16.4. Notices. Please direct your legal notices or other correspondence to NVIDIA Corporation, 2788 San Tomas Expressway, Santa Clara, California 95051, United States of America, Attention: Legal Department with a copy emailed to legalnotices@nvidia.com. If NVIDIA needs to contact you about the Software, you consent to receive the notices by email and agree that such notices will satisfy any legal communication requirements.
16.5 Force Majeure. Neither party will be liable during any period where an event or circumstance prevents or delays that party from performing its obligations under this Agreement and that event or circumstance: (i) is not within the reasonable control of that party and is not the result of that party’s negligence, and (ii) cannot be overcome or avoided by that party using reasonably diligent efforts.
16.6 Severability and Amendment. If a court of competent jurisdiction rules that a provision of this Agreement is unenforceable, that provision will be deemed modified to the extent necessary to make it enforceable and the remainder of this Agreement will continue in full force and effect. Any amendment to this Agreement must be in writing and signed by authorized representatives of both parties.
16.7 Construction. The headings in the Agreement are included solely for convenience and are not intended to affect the meaning or interpretation of the Agreement.
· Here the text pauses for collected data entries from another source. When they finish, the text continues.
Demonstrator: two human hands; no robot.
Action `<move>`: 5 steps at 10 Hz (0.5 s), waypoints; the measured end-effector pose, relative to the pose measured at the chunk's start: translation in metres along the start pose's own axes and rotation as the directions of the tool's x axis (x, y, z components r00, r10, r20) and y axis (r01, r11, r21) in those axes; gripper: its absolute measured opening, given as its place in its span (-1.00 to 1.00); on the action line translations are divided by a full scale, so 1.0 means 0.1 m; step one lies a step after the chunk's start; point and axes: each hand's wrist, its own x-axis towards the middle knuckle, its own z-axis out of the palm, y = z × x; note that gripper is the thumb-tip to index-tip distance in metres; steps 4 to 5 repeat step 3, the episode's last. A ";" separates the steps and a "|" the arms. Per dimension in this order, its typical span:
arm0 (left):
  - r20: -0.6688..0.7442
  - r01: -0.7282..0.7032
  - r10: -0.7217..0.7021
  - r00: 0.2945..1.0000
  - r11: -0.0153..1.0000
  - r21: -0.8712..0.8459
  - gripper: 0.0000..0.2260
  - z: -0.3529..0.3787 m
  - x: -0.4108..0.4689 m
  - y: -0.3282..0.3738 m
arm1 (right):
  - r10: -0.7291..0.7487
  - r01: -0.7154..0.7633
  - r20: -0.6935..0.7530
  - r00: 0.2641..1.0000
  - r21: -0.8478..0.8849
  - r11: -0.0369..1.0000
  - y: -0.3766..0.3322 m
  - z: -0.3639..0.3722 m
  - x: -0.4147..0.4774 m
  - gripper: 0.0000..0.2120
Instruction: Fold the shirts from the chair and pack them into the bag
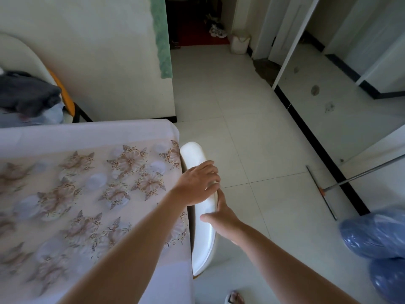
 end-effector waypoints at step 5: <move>0.252 0.355 -0.299 0.920 0.910 -0.216 -0.69 -0.59 -0.29 0.30 | -0.040 0.040 -0.040 0.998 -0.002 0.999 0.00 -0.11 -0.27 -0.15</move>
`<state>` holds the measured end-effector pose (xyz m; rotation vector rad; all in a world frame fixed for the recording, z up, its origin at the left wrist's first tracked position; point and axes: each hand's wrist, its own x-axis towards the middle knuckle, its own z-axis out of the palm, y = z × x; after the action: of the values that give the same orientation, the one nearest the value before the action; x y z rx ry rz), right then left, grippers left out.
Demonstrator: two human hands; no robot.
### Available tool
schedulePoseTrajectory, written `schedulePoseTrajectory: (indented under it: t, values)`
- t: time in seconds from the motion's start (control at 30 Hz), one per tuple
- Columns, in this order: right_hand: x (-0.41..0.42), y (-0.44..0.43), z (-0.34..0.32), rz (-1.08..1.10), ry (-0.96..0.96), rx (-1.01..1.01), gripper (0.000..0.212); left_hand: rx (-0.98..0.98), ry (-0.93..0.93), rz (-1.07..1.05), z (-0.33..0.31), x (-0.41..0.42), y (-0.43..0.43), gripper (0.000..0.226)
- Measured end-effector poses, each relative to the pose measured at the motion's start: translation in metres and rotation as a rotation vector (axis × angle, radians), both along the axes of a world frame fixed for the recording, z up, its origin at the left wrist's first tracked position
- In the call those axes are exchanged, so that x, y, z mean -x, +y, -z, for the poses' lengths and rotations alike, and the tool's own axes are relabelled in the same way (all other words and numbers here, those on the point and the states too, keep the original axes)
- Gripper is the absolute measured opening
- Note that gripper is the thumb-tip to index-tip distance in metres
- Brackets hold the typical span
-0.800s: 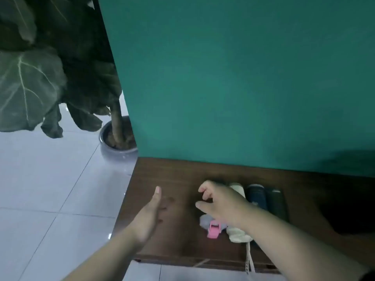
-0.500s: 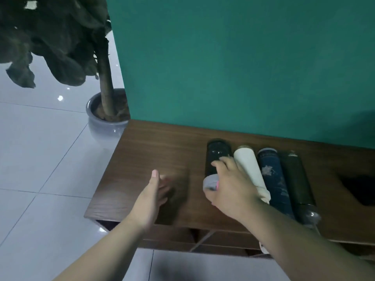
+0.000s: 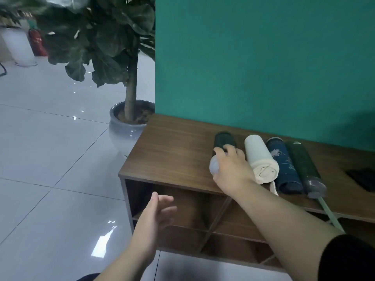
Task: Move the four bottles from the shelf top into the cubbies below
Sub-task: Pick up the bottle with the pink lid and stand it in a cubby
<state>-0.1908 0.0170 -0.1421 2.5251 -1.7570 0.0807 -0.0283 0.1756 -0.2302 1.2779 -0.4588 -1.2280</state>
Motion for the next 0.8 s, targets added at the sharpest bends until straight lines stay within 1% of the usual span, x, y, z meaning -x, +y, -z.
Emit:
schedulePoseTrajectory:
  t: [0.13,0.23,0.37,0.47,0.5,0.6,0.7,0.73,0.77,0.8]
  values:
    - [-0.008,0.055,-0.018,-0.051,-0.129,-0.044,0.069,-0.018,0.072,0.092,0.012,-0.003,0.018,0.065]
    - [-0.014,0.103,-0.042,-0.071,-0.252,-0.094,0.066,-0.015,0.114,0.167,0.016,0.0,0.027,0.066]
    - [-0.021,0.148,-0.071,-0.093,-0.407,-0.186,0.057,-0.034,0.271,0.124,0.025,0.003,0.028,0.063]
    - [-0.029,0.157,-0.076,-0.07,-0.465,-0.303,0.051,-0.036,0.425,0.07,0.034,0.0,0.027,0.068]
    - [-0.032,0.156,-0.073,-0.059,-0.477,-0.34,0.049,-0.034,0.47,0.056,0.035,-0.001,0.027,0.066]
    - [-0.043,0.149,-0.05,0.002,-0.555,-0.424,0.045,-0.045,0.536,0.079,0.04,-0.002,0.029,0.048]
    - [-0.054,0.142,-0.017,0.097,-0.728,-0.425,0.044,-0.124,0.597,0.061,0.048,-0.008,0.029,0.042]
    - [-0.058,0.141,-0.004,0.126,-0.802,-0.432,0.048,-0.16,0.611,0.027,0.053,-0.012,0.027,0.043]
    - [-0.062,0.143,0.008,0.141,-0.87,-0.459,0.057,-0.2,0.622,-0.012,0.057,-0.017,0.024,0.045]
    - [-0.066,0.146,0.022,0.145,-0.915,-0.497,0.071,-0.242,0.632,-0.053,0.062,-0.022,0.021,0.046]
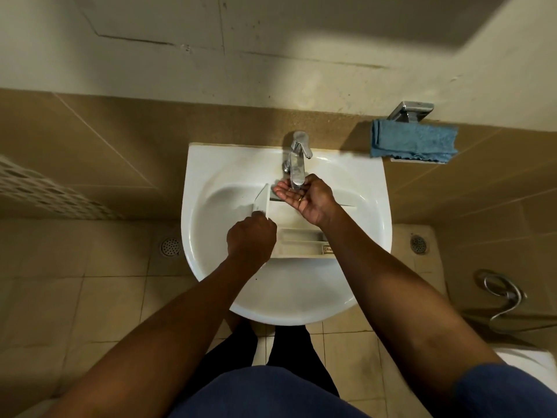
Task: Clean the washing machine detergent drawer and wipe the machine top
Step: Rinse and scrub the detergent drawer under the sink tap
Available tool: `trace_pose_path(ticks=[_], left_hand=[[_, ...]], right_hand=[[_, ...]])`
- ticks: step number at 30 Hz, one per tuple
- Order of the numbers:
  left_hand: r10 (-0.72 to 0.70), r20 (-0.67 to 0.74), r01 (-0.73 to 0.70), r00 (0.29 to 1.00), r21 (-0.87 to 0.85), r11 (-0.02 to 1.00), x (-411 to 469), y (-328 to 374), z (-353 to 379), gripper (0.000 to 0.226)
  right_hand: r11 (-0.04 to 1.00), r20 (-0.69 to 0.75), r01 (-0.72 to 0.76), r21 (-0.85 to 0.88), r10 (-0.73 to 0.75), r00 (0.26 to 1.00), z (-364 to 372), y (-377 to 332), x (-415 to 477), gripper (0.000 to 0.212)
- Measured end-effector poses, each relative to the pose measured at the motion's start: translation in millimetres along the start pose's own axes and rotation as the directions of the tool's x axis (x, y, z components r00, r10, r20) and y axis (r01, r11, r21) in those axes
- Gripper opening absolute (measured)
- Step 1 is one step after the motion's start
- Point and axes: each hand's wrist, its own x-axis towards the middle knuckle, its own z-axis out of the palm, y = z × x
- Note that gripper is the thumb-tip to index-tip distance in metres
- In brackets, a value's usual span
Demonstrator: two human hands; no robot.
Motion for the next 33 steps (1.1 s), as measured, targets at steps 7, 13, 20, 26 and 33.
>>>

As required by the context of the Agreement, the singular of a term includes the plural and vice versa.
16.8. Entire Agreement. Regarding the subject matter of this Agreement, the parties agree that (i) this Agreement constitutes the entire and exclusive agreement between the parties and supersedes all prior or contemporaneous communications and (ii) and any additional or different terms or conditions contained in purchase orders, order acknowledgements, invoices or otherwise are null and void.